Interesting riddle/puzzle

[Tibbz2]

So, this is set up, what do you think will happens to the scales? (left/balance/right)

 

 

 

[Perkil8r]

Assuming equal dimensions of the two balls and amount and densities of fluid etc the one on the left should drop

[Tibbz2]

Assuming equal dimensions of the two balls and amount and densities of fluid etc the one on the left should drop

 

Make sure you take tensions/buoyancy and any other possible forces into account

[Perkil8r]

All forces are taken into account try it out

[glider]

The one on the left rises.

[Guest Kheldar]

As per Noel, the right hand side is going down!

[Tibbz2]

All forces are taken into account try it out

 

Yup if you try it it gives the answer:

 

It tips to the RIGHT

[Tibbz2]

The one on the left rises.

 

 

As per Noel, the right hand side is going down!

 

 

But why?

[glider]

@Tibbzs............ It tips to the right = the left side goes up?

[glider]

Tension in the ping pong ball string

[Guest Kheldar]

 

But why?

 

You want me to spoil it for everyone?

 

It's not the ping pong ball at all as I previously thought - suffice to say the steel ball is having an effect that no (here or SB) has taken into account yet

[Tibbz2]

@Tibbzs............ It tips to the right = the left side goes up?

 

 

Tension in the ping pong ball string

 

Yes overall the right container will push the scales down, but it's not due to the tension in the left string, it's to do with the tension in the right string

[Tibbz2]

You want me to spoil it for everyone?

 

It's not the ping pong ball at all as I previously thought - suffice to say the steel ball is having an effect that no (here or SB) has taken into account yet

 

Indeed, the ping pong ball is just there as a distraction in the end

[glider]

Bugger, yes. I've imagined replacing the steel ball with another ping pong ball, it would float, the steel one stays submerged. Right?

[Guest Kheldar]

Bugger, yes. I've imagined replacing the steel ball with another ping pong ball, it would float, the steel one stays submerged. Right?

 

You're there I think In my mind I replaced the water with mercury ... same conclusion

[Tibbz2]

Bugger, yes. I've imagined replacing the steel ball with another ping pong ball, it would float, the steel one stays submerged. Right?

 

Yup... Just think if you were to push that ping pong ball down into the water though, and the reason it drops is to do with forces when that happens (apart from in this system instead of you pushing, the steel's weight is 'pushing' it under)

[glider]

Yep, got it, very crafty.

[Guest]

Before I check the spoiler, I'd say they'd balance.

[dawson]

Initially i thought "balance" as the volume of water was equal, then i thought right would drop as the mass of the beaker on the right is more, then i thought maybe left would drop as the steel ball wasn't exerting much force on the base of the beaker, then thought right would fall as the buoyancy of the ping pong would do something, then had no idea.

Fascinating.

Jd

Edited March 17, 2014 by dawson

[Tibbz2]

I probably should have added the solution and reasoning in a spoiler in the OP or something in hindsight 

[Craig]

I probably should have added the solution and reasoning in a spoiler in the OP or something in hindsight 

Edit it in.

[Big Al]

Hmmmm... I would have gone for the left one dropping; reasoning -

The volume of liquid displaced on each side is equal, irrespective of what it is being displaced by. So there is no change in the scales/container/liquid system. The steel ball mass does not impinge on the liquid/ container as it is independently supported. The Ping pong ball does impinge on the liquid/container as it has mass (albeit minimal) and increases the mass on that site by a very small amount, even though it appears to be trying to lift that side. The only other factor I can see is that the steel ball, being separately supported, would act as a damper in any movement, but it wouldn't influence which way the movement was.

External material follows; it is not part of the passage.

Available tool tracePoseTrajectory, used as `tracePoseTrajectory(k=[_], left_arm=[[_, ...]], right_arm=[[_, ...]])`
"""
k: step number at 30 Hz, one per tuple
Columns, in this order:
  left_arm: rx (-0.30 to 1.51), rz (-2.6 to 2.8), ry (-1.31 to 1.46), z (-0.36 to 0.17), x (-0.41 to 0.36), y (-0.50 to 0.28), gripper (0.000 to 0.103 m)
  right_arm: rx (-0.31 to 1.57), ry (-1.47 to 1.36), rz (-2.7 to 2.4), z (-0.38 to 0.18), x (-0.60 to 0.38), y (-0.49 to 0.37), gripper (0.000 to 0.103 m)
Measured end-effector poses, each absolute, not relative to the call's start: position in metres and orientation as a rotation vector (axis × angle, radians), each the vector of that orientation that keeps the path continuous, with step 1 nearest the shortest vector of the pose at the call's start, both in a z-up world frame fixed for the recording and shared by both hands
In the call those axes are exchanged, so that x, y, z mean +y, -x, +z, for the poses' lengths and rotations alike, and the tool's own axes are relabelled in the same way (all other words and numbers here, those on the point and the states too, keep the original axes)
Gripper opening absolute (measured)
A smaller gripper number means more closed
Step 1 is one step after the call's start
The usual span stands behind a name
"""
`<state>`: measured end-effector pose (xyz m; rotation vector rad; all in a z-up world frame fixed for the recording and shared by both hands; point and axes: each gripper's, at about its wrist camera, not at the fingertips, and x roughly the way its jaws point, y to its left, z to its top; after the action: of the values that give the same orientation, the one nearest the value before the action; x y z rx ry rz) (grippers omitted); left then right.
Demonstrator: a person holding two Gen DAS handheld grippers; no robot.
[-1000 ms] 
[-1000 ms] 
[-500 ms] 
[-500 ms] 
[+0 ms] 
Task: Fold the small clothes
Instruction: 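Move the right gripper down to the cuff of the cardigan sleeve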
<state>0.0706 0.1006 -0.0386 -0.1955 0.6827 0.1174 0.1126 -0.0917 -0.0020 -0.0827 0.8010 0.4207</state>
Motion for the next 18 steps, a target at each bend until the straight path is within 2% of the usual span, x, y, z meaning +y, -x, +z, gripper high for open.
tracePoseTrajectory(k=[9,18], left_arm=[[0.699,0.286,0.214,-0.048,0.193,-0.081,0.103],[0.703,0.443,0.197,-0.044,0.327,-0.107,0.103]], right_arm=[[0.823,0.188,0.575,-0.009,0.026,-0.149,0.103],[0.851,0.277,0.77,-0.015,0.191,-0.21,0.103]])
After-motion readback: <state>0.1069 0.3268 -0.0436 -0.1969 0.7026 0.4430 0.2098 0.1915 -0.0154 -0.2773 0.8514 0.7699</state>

Would like to see a proof of the solution?

Alan

[Guest ecopley]

What actually happens depends on loss of factors and we haven't been given enough information to model the situation fully.

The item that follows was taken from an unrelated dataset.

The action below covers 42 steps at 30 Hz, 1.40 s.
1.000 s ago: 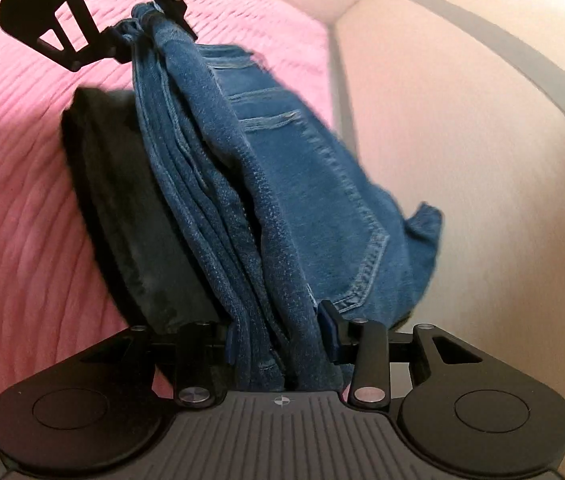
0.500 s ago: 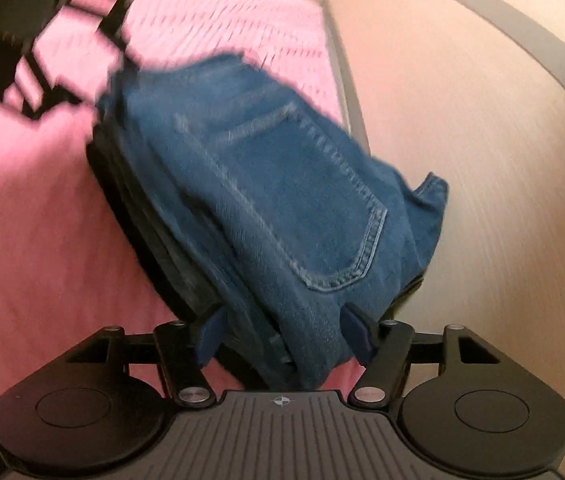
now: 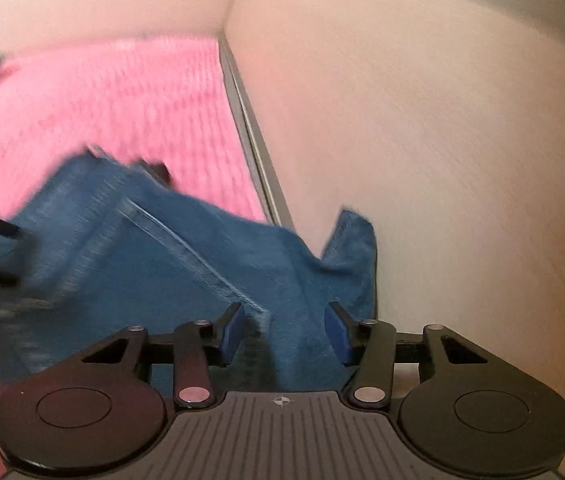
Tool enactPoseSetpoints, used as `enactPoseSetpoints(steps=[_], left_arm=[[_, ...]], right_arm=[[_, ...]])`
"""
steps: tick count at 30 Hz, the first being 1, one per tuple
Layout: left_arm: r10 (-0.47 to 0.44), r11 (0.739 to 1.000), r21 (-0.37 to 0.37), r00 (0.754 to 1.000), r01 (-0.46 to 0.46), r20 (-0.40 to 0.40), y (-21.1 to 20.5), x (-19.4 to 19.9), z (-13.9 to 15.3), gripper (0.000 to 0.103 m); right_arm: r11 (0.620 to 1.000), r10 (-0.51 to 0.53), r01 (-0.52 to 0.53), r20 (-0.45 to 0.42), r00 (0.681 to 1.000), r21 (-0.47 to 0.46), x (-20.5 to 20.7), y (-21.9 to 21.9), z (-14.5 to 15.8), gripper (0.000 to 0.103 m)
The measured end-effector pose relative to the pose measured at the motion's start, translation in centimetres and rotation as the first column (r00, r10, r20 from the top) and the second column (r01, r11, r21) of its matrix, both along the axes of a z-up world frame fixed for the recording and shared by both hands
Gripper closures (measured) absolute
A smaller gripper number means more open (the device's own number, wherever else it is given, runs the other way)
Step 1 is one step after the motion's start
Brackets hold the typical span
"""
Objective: Fold clothes
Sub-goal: 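Lower the jeans onto the bed with the left tool while the right tool releases, then open the left tool and withdraw both tools from the jeans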
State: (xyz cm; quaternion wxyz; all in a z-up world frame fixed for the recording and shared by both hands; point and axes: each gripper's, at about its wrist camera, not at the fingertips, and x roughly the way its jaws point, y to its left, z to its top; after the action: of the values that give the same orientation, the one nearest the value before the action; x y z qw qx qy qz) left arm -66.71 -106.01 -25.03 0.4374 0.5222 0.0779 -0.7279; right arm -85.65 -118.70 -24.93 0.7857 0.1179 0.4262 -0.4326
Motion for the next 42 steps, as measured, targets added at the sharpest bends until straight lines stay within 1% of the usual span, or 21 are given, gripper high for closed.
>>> enactPoseSetpoints(steps=[1,3,6,7,10,13,16,19,22,25,28,29,30,31,32,34,35,37,38,40,42], left_arm=[[-0.004,1.0,-0.008,1.0,0.004,0.01,0.0,-0.1,-0.4,0.075],[-0.011,1.0,-0.021,1.0,0.011,0.027,-0.8,-0.8,-1.5,0.075],[-0.008,1.0,-0.013,1.0,0.008,0.023,-1.4,-0.8,-1.4,0.076],[-0.001,1.0,-0.003,1.0,0.001,0.014,-1.5,-0.6,-0.9,0.076],[0.063,0.998,0.009,0.996,-0.063,-0.057,-2.1,1.0,1.3,0.074],[0.142,0.99,0.011,0.984,-0.142,-0.109,-3.7,3.2,2.8,0.074],[0.168,0.986,0.031,0.978,-0.166,-0.126,-5.9,4.6,2.1,0.074],[0.135,0.99,0.045,0.984,-0.131,-0.12,-7.8,4.3,0.0,0.074],[0.104,0.994,0.029,0.989,-0.102,-0.101,-8.5,3.3,-1.2,0.076],[0.119,0.993,0.037,0.988,-0.116,-0.102,-8.4,3.6,-0.4,0.075],[0.147,0.989,0.033,0.984,-0.144,-0.104,-6.5,5.0,1.9,0.075],[0.164,0.986,0.037,0.98,-0.161,-0.11,-5.5,5.5,2.7,0.075],[0.188,0.982,0.046,0.975,-0.184,-0.116,-4.5,6.0,3.5,0.074],[0.221,0.975,0.062,0.967,-0.215,-0.125,-3.4,6.5,4.3,0.072],[0.254,0.966,0.078,0.958,-0.246,-0.135,-2.2,6.8,4.9,0.07],[0.32,0.946,0.112,0.935,-0.306,-0.151,0.2,7.2,5.9,0.06],[0.355,0.932,0.131,0.921,-0.337,-0.157,1.4,7.2,6.3,0.057],[0.413,0.907,0.171,0.894,-0.385,-0.176,3.5,6.9,6.8,0.037],[0.438,0.894,0.188,0.88,-0.406,-0.184,4.4,6.6,7.0,0.032],[0.487,0.868,0.22,0.85,-0.446,-0.198,6.1,6.0,7.3,0.015],[0.521,0.849,0.238,0.822,-0.472,-0.228,7.6,5.3,7.8,0.007]], right_arm=[[1.0,-0.005,0.005,0.007,1.0,0.026,-0.1,-0.8,-1.0,0.055],[0.999,0.004,-0.004,0.017,1.0,0.042,-0.2,-1.6,-1.5,0.055],[0.998,-0.011,0.008,0.042,0.999,0.068,-0.6,-1.5,-0.1,0.055],[0.997,-0.021,0.017,0.055,0.998,0.069,-0.8,-1.0,0.7,0.055],[0.996,-0.023,0.012,0.123,0.992,0.091,-1.9,1.7,3.0,0.055],[0.991,-0.01,-0.013,0.164,0.986,0.137,-2.5,5.0,3.9,0.055],[0.983,0.015,-0.044,0.159,0.987,0.178,-2.5,7.5,3.0,0.055],[0.978,-0.003,-0.027,0.144,0.99,0.206,-2.9,8.5,0.9,0.055],[0.979,-0.029,-0.001,0.143,0.989,0.204,-2.9,8.4,1.1,0.055],[0.98,-0.075,0.045,0.148,0.986,0.192,-3.1,9.4,2.9,0.055],[0.972,-0.119,0.085,0.149,0.982,0.218,-3.1,11.0,4.1,0.054],[0.969,-0.134,0.098,0.149,0.98,0.227,-3.1,11.5,4.5,0.051],[0.965,-0.145,0.107,0.147,0.979,0.239,-3.1,12.2,4.9,0.037],[0.962,-0.152,0.112,0.146,0.978,0.248,-3.2,13.1,5.4,0.03],[0.96,-0.158,0.118,0.147,0.976,0.252,-3.3,13.9,5.9,0.027],[0.95,-0.177,0.127,0.156,0.972,0.284,-3.2,15.2,6.4,0.027],[0.942,-0.195,0.139,0.161,0.968,0.304,-3.3,15.6,6.5,0.027],[0.923,-0.239,0.17,0.17,0.956,0.344,-3.5,16.5,6.8,0.026],[0.913,-0.263,0.186,0.175,0.949,0.362,-3.6,16.8,6.9,0.026],[0.902,-0.301,0.218,0.183,0.936,0.373,-3.9,17.9,7.6,0.026],[0.893,-0.337,0.248,0.191,0.922,0.377,-4.2,19.1,8.6,0.026]])
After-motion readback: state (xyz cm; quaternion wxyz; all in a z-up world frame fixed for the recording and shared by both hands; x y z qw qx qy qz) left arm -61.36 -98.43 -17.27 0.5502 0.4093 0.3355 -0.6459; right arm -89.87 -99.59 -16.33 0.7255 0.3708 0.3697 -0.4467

If one assumes the strings have no volume or mass and that the outer fisheye of the ping-pong ball is the same as the diameter of the steel ball (and that the ping-pong ball has no mass) then the right hand side will fall.

The two breakers contain equal amounts of water so they are balanced in terms of mass. The ping-pong ball just represents empty space and exerts no force (it doesn't pull up - or at least the resultant force is zero because any upward force is balanced by downward force or it would be moving, which it can't).

The right side took a while to work out. If the steel ball is submerged then, even though it would sink, there is done upward force on it due to the displacement of the water. Of there is upward force on the steel then there must be downward force on the beaker.

The tricky thing to get your head around is that there can be upward force even though the ball is held up. If it were a ping-pong ball being held down it would be much easier to see. So the upward force due to the displacement if the water is matched by a downward force on the beaker, which will move downward.

I think that's right. It took a while to think it through but, of the assumptions I made are right (of they aren't then if need lots more information to answer the question) then I think that's what happens.

Now, a man is driving a van full of budgies over a bridge. The van full of budgies weighs 6 tonnes. The budgies weigh one tonne. The bridge has a capacity of five tonnes. Before he drives over her bands on the side of the van and every single budgie takes flight. He drives over the bridge while the budgies are in flight. Will the bridge hold? That is, does the van weigh less while the budgies are flying?

Happy skies...

[Guest ecopley]

Fisheye? Diameter. There are a free predictive text errors there. Sorry!

[dawson]

Predictive text?!? Probably too much whiskey